Banner

Monday, November 23, 2015

RxJava Operators - flatMap()

Last week I created an RxMovers scene showing the toList() operator. This week I will show how to take an Observable emitting List<T> objects, turn each List<T> into an Observable<T>, and flatten all these Observables into a single Observable<T> using a flatMap().

Say you have three RxMovers emptying boxes from a house and loading them into truck, just like our previous examples. But this time Mover 1, the source Observable, is pushing a dolly of items out of the house. He is an Observable<List<Box>> emitting List<Box> objects. 

Mover 2 will act as a flatMap() taking each dolly of boxes and passing each box individually to Mover 3, the Subscriber.



Mover 1 pushes two dollies of boxes before he calls onCompleted(). On each emission, Mover 2 receives the dolly and passes the boxes individually. Effectively, both dollies were consolidated into a single stream of boxes which were received by Mover 3.

This is what it would look like in RxJava.

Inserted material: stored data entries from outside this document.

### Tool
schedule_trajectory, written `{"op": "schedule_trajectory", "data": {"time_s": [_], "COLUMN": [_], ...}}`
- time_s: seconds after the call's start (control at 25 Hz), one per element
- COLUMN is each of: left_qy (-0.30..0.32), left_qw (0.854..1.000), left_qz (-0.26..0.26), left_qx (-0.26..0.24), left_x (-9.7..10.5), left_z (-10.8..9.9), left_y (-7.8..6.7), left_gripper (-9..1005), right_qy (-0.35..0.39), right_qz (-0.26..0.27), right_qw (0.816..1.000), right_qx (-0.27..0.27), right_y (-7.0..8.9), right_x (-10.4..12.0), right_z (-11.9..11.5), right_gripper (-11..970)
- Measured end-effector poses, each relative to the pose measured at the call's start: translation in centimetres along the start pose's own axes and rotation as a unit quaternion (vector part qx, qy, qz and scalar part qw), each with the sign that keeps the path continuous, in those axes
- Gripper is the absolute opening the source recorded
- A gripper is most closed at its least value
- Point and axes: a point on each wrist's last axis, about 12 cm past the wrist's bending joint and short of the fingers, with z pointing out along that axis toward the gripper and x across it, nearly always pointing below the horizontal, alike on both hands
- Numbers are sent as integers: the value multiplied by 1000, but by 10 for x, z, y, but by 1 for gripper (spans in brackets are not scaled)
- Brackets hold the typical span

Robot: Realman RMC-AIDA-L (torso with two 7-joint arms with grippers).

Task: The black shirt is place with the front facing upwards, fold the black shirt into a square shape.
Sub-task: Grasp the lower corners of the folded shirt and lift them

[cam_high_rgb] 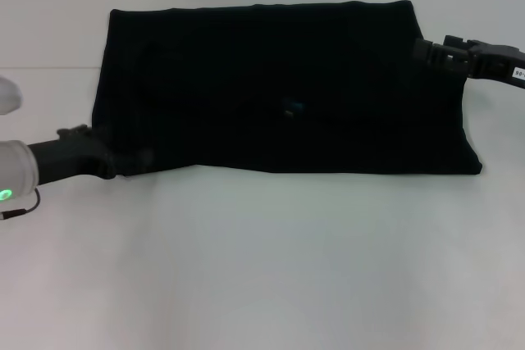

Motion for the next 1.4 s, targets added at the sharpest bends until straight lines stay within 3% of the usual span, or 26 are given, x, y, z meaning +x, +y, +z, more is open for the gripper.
{"op": "schedule_trajectory", "data": {"time_s": [0.44,1.4], "left_qy": [64,98], "left_qw": [998,995], "left_qz": [-5,6], "left_qx": [-16,0], "left_x": [-4,-14], "left_z": [23,30], "left_y": [-8,-14], "left_gripper": [948,940], "right_qy": [-1,-7], "right_qz": [4,6], "right_qw": [1000,1000], "right_qx": [11,13], "right_y": [-1,0], "right_x": [2,0], "right_z": [2,4], "right_gripper": [840,840]}}
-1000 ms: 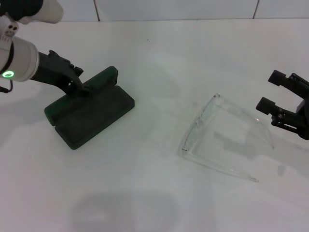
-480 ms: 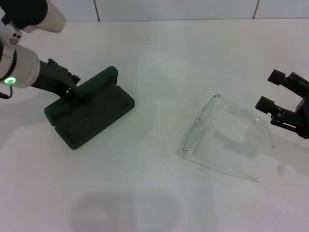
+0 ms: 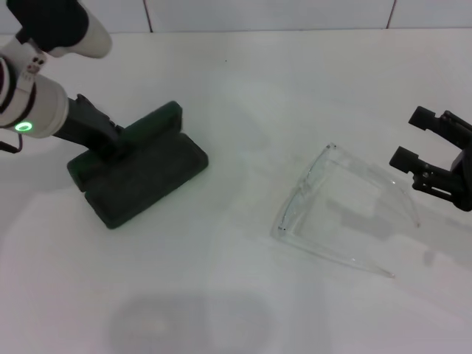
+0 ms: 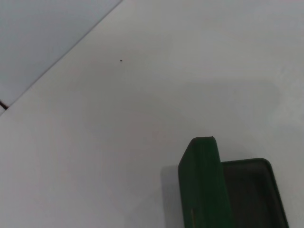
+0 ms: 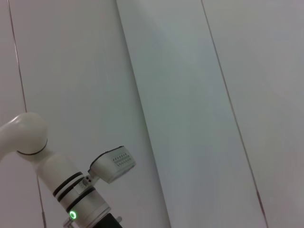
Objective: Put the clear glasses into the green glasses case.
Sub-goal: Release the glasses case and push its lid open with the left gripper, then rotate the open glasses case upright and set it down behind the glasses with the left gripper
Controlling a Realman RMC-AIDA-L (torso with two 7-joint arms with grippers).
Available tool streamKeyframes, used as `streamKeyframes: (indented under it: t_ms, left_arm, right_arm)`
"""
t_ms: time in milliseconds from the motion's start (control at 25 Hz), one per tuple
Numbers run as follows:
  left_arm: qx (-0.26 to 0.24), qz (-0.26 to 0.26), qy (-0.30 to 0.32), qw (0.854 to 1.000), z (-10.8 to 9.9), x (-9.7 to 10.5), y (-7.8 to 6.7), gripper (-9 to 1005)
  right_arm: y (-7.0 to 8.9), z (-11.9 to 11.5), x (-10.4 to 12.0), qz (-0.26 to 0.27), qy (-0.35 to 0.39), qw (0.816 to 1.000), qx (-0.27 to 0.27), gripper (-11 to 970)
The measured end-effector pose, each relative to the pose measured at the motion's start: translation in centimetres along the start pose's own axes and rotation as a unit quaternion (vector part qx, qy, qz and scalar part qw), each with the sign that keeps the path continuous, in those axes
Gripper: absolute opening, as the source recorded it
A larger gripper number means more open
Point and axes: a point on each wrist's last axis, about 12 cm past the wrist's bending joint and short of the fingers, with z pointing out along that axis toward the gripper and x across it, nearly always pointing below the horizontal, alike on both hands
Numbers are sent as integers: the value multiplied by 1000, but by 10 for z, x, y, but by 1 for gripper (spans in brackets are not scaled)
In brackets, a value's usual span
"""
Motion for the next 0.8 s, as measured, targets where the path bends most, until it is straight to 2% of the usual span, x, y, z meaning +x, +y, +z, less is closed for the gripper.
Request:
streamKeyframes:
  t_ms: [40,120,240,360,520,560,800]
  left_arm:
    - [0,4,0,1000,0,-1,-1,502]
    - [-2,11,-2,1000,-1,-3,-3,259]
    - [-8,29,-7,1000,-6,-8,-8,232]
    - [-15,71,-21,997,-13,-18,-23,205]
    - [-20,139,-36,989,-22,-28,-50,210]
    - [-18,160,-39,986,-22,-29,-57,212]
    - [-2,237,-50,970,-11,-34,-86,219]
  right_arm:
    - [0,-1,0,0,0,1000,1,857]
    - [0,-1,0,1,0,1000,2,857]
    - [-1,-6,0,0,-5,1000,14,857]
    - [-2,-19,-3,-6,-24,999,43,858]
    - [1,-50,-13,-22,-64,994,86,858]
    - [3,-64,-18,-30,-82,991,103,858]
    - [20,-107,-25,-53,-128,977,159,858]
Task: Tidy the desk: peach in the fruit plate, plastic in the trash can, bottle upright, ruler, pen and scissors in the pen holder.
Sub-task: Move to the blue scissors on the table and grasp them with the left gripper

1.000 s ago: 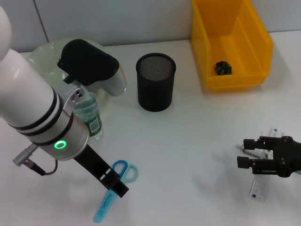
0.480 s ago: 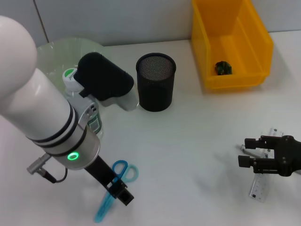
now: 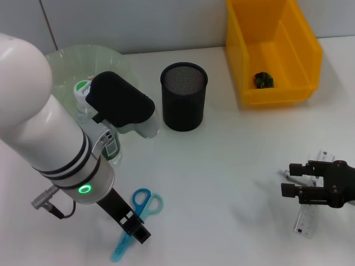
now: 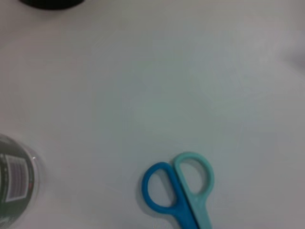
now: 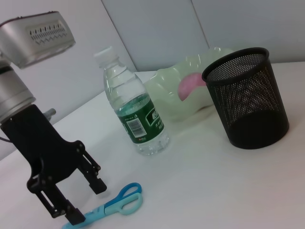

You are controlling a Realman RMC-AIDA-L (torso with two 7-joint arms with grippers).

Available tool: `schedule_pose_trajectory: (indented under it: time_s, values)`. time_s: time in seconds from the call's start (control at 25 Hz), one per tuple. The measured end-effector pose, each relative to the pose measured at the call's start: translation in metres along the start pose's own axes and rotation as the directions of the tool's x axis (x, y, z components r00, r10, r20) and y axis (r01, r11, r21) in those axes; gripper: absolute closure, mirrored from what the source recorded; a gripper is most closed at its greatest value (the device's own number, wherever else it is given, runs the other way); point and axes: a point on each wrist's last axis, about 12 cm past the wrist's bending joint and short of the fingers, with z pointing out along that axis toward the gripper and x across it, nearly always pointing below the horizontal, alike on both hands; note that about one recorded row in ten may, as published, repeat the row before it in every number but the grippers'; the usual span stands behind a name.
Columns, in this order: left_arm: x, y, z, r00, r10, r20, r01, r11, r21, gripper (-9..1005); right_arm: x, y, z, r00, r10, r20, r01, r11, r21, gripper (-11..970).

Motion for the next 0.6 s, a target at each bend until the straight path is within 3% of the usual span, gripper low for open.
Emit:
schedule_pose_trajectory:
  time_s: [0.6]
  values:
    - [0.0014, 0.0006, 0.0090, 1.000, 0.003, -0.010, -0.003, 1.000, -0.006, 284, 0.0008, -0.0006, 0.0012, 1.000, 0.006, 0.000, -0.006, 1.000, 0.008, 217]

Observable<List<Box>> mover1 = Observable.create(s -> {
 while (!s.isUnsubscribed() && house.hasBoxes()) {
  s.onNext(house.loadBoxesToDolly()); //pass a full dolly of boxes
 }
 s.onCompleted();
});

Observable<Box> mover2 = mover1.flatMap(list -> Observable.from(list));

Subscription mover3 = mover2.subscribe(box ->
    putInTruck(box));

Of course, each List<Box> has to be converted into an Observable<Box>, and you accomplish that with the Observable.from() static factory method. This also means that flatMap() can map each emitted item (of any type) to any Observable and not just ones backed by a List.

The flatMap() is powerful because it transforms an emission into another set of emissions, and these multiple sets of emissions get consolidated into a single stream. flatMap() is arguably one of the most critical operators in RxJava because it contributes so much utility. It is difficult to show every application of flatMap() here, but definitely spend some time playing with. The concept of taking each emitted item from an Observable and mapping it to another Observable is a powerful concept.

Wednesday, November 18, 2015

RxJava Operators - toList()

If you read my earlier post Understanding Observables, you already know that I like to think of Observable operations as stick figures passing boxes. The analogy made sense to me and it seemed to help others too. As I get more efficient at cheap animation, I'll see if I can cover other operators with these "RxMovers". I even have some ideas to visualize subscribeOn() and observeOn() with these guys.

The toList() operation reveals quite a bit about Observable behavior and how onNext() and onCompleted() calls can be manipulated. In my previous article that covered map(), the onNext() calls happen in sequence down the entire chain and get passed all the way to the final Subscriber.

The toList() operator intercepts onNext() calls. Rather than handing the items further down the chain, it catches them instead and adds them to a List (specifically an ArrayList). Only when the source Observable calls onCompleted() will it emit the entire List up the chain, then it will call onCompleted() up the chain.


The toList() in Action




The scene starts by Mover 1 taking boxes out of storage and pushing them to Mover 2, who represents the toList() operation. Instead of passing the boxes immediately to Mover 3, he instead collects them onto a dolly and does not pass anything to Mover 3. When Mover 1 has passed all items from the storage unit (which is three items), he calls onCompleted() on Mover 2 and says they are done.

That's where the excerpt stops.